Les nouvelles dispositions du Code pénal sur le terrorisme et les infractions connexes approuvées par le Congrès en février et en septembre ont été formulées de manière vague et excessivement large, en violation du principe de légalité. Elles risquaient de se traduire par une application arbitraire et inadéquate du Code pénal contre les manifestants pacifiques et les défenseurs des droits humains, avec pour conséquence possible une répression toujours plus forte du travail de ces derniers et une entrave aux mouvements sociaux.
Droits des peuples autochtones
Cette année encore, plusieurs communautés indigènes ont affirmé que leur droit d’être consultées afin de pouvoir donner un consentement préalable, libre et éclairé avait été violé dans le cadre de projets d’exploration et d’exploitation de ressources naturelles sur leurs territoires. Selon certaines sources, des personnes qui défendaient ces communautés ont été tuées ou agressées. L’appareil judiciaire aurait également été utilisé de manière abusive à leur encontre.
Le projet de loi-cadre sur la consultation préalable, libre et éclairée des peuples indigènes a été critiqué, en raison notamment de la participation insuffisante au processus des populations indigènes et garifunas (d’origine africaine).
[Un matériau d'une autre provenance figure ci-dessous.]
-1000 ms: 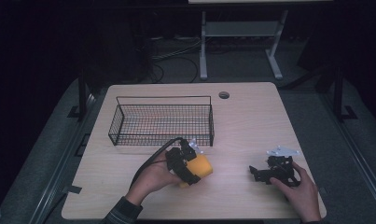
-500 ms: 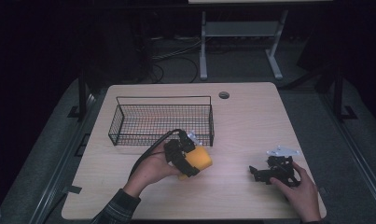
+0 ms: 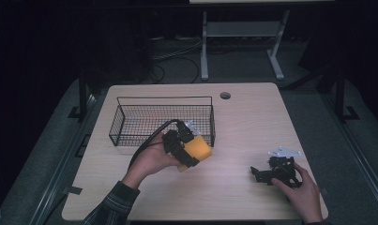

Le Honduras n’avait toujours pas appliqué les mesures de réparation ordonnées en 2015 par la Cour interaméricaine des droits de l’homme dans deux affaires où elle avait jugé que l’État hondurien avait enfreint les droits fonciers collectifs des communautés garifunas.
Conflits fonciers
En l’absence d’un régime foncier sûr, les conflits persistaient. Un grand nombre de violences ont été signalées dans la vallée de l’Aguán, où des litiges fonciers de longue date n’étaient toujours pas résolus. D’après le Mouvement paysan unifié de l’Aguán, les mesures conservatoires ordonnées par la Commission interaméricaine des droits de l’homme pour protéger la vie et l’intégrité des dirigeants paysans de la vallée de l’Aguán n’ont pas été correctement appliquées.
Violences liées au genre
Les femmes, les filles et les personnes LGBTI subissaient toujours de multiples violences liées au genre. Entre janvier et octobre, 236 morts violentes de femmes ont été recensées par le Centre des droits des femmes. Selon le Réseau lesbien Cattrachas, le nombre de personnes LGBTI assassinées a également augmenté, avec au total 35 victimes. L’impunité demeurait souvent la règle, les autorités ne disposant pas des capacités et des ressources nécessaires pour enquêter sur ces meurtres, engager des poursuites contre leurs auteurs présumés et, le cas échéant, les sanctionner.
Droits sexuels et reproductifs
Les droits des femmes et des filles n’étaient toujours pas protégés, et l’accès à un avortement sûr et légal en toutes circonstances n’était toujours pas garanti. En dépit des recommandations d’organes et de mécanismes internationaux de défense des droits humains, le Congrès a décidé en avril de maintenir dans le nouveau Code pénal l’interdiction de l’avortement en toutes circonstances.
Personnes réfugiées ou demandeuses d’asile
Les violences généralisées dans tout le pays demeuraient un facteur décisif de l’émigration forcée. D’après les chiffres du Haut-Commissariat des Nations unies pour les réfugiés (HCR), entre janvier et juin, 14 735 Honduriens ont demandé l’asile dans d’autres pays, principalement au Mexique et aux États-Unis. Cependant, nombre d’entre eux ont cette année encore été renvoyés de force depuis ces pays, se retrouvant dans la même situation que celle qu’ils avaient été contraints de fuir pour sauver leur vie. Il n’existait pas au Honduras de protocole ni de mécanisme complet permettant d’identifier les besoins de protection de ces personnes et d’y répondre de manière systématique.